The key resources created by the example terraform config file are:

Public MySQL aurora cluster 1 writer and 2 replicas.
Application auto-scaling policy for Aurora replicas based on CPU utilization (50%) with min and max capacity of 2 and 4 respectively.
SNS topic and SQS queue subscribed to the topic. With the queue its easy to view SNS messages without the need to configure emails or lambda.
Two RDS Events subscriptions. One (e.g. failure) for cluster-level events and the second one for instance-level events. In both cases, the events are published to the SNS topic and then available in SQS for viewing.

Below I expand on the questions asked and the example config file.

Aurora MySQL cluster with 1 writer and 2 replicas

The cluster will be provisioned with 1 writer and 2 replicas.

Autoscaling policy for the replicas

An application-auto-scaling which is based on TargetTrackingScaling for RDSReaderAverageCPUUtilization. The scaling policy is based on the replicas overall CPU utilization (50%), not its individual replicas.

This is a good practice, as aurora replicas are load balanced automatically at connection level. This means that the new connections will be roughly spread equally across available replicas, on condition that you are using reader enpoint.

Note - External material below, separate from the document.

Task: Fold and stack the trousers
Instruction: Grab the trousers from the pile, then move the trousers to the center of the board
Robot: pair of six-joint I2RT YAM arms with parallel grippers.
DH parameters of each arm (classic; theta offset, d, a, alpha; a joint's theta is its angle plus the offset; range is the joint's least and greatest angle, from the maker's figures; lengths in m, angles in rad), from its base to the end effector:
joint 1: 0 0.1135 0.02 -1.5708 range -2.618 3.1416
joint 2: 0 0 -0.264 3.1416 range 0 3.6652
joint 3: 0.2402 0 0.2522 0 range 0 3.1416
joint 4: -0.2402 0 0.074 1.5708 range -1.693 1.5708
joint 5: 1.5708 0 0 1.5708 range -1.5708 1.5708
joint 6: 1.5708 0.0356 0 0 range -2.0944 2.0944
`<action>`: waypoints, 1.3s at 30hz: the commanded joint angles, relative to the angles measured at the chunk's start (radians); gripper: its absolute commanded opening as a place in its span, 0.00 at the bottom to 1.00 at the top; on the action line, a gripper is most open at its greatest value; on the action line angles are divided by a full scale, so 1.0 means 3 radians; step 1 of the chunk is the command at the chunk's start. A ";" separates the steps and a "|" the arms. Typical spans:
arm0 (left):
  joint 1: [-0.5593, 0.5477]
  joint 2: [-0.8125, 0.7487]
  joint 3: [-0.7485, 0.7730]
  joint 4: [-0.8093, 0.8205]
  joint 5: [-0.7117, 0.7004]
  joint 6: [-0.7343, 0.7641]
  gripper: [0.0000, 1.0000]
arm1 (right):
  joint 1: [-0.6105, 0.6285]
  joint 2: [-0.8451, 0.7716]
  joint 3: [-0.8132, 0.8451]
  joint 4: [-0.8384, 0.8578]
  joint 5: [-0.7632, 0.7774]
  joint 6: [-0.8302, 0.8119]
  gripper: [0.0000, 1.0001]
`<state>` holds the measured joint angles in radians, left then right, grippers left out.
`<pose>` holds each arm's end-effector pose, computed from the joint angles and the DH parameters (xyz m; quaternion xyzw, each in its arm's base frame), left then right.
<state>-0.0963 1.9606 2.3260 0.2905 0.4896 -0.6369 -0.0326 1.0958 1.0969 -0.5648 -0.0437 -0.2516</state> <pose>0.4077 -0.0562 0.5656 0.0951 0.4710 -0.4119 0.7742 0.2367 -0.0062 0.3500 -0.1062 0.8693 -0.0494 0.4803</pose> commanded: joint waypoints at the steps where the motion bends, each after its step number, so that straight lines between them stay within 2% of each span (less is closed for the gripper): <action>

Also any alarm or scaling policy which you may apply to individual replicas will be void once the replicas get replaced by scaling in/out activities or failures. This is because any scaling policy would be bound to a specific db instance. Once the instance is gone, the alarm will not work.

The alarms associated with the policy that the AWS creates on your behalf can be viewed in CLoudWatch Alarms Console.

Aurora db instance failures

If any db instance fails, Aurora will automatically proceed with fixing the problem, which can include restarting db instance, promoting a read replica as a new master, restring MySQL, or fully replacing a failed instance.

You can simulate these events yourself to some extend as described in Testing Amazon Aurora Using Fault Injection Queries .

Test failover to read replica

aws rds failover-db-cluster --db-cluster-identifier aurora-cluster-demo

Test crash of master instance

This will result in automated restart of the instance

mysql -h  -u root -e "ALTER SYSTEM CRASH INSTANCE;"

Test crash of reader instance

This will result in restarting MySQL.

mysql -h  -u root -e "ALTER SYSTEM SIMULATE 100 PERCENT READ REPLICA FAILURE TO ALL FOR INTERVAL 10 MINUTE;"

Test replacement of the reader

You can simulate total failure of the reader instance by manually deleting it in the console. Once deleted, Aurora will provision a replacement automatically.

Monitor cluster failure

You can use Amazon RDS Event Notification to automatically detect and respond to variety of events associated with your Aurora cluster and its instances. Failures are one of the events captured by the RDS Event Notification mechanism.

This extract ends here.